> [TASK PROMPT]: Where a line of the material includes the string "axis", copy that line.
Start of MATERIAL PROVIDED
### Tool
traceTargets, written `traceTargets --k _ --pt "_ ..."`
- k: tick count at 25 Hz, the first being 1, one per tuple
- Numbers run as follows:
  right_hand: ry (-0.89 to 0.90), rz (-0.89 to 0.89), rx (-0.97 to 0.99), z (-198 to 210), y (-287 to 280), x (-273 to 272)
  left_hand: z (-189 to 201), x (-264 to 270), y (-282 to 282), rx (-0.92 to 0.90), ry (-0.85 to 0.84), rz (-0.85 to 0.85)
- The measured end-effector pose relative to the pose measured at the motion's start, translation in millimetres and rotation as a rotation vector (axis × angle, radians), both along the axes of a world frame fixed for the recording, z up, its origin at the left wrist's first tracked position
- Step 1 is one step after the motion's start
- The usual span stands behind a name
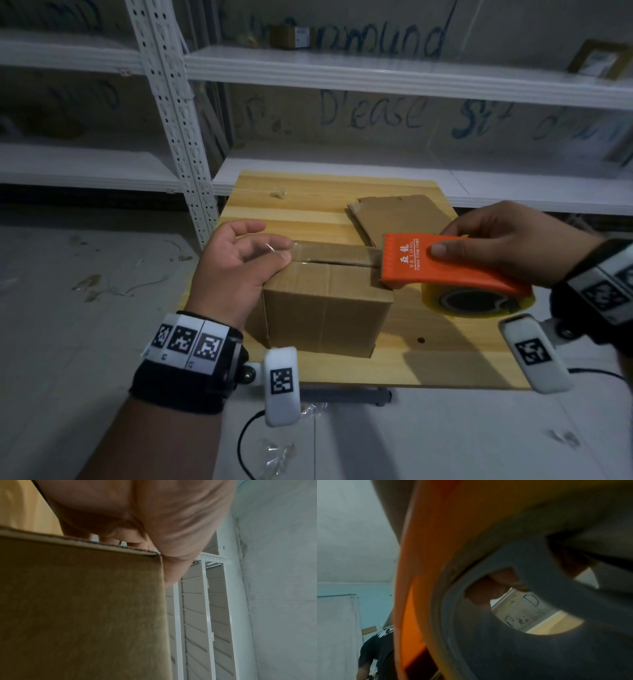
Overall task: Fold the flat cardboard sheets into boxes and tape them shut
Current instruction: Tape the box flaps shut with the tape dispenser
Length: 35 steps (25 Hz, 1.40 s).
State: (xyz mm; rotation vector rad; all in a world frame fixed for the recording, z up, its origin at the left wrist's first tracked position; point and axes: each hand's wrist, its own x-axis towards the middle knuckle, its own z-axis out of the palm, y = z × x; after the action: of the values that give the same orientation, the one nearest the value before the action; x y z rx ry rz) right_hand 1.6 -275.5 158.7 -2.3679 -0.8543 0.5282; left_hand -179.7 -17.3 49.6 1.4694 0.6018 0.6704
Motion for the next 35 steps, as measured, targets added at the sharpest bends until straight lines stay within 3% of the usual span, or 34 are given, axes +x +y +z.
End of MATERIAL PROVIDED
> [ANSWER SPACE]:
- The measured end-effector pose relative to the pose measured at the motion's start, translation in millimetres and rotation as a rotation vector (axis × angle, radians), both along the axes of a world frame fixed for the recording, z up, its origin at the left wrist's first tracked position
State: (xyz mm; rotation vector rad; all in a world frame fixed for the recording, z up, its origin at the left wrist's first tracked position; point and axes: each hand's wrist, its own x-axis towards the middle knuckle, its own z-axis out of the palm, y = z × x; after the action: of the values that give the same orientation, the one nearest the value before the action; x y z rx ry rz) right_hand 1.6 -275.5 158.7 -2.3679 -0.8543 0.5282; left_hand -179.7 -17.3 49.6 1.4694 0.6018 0.6704

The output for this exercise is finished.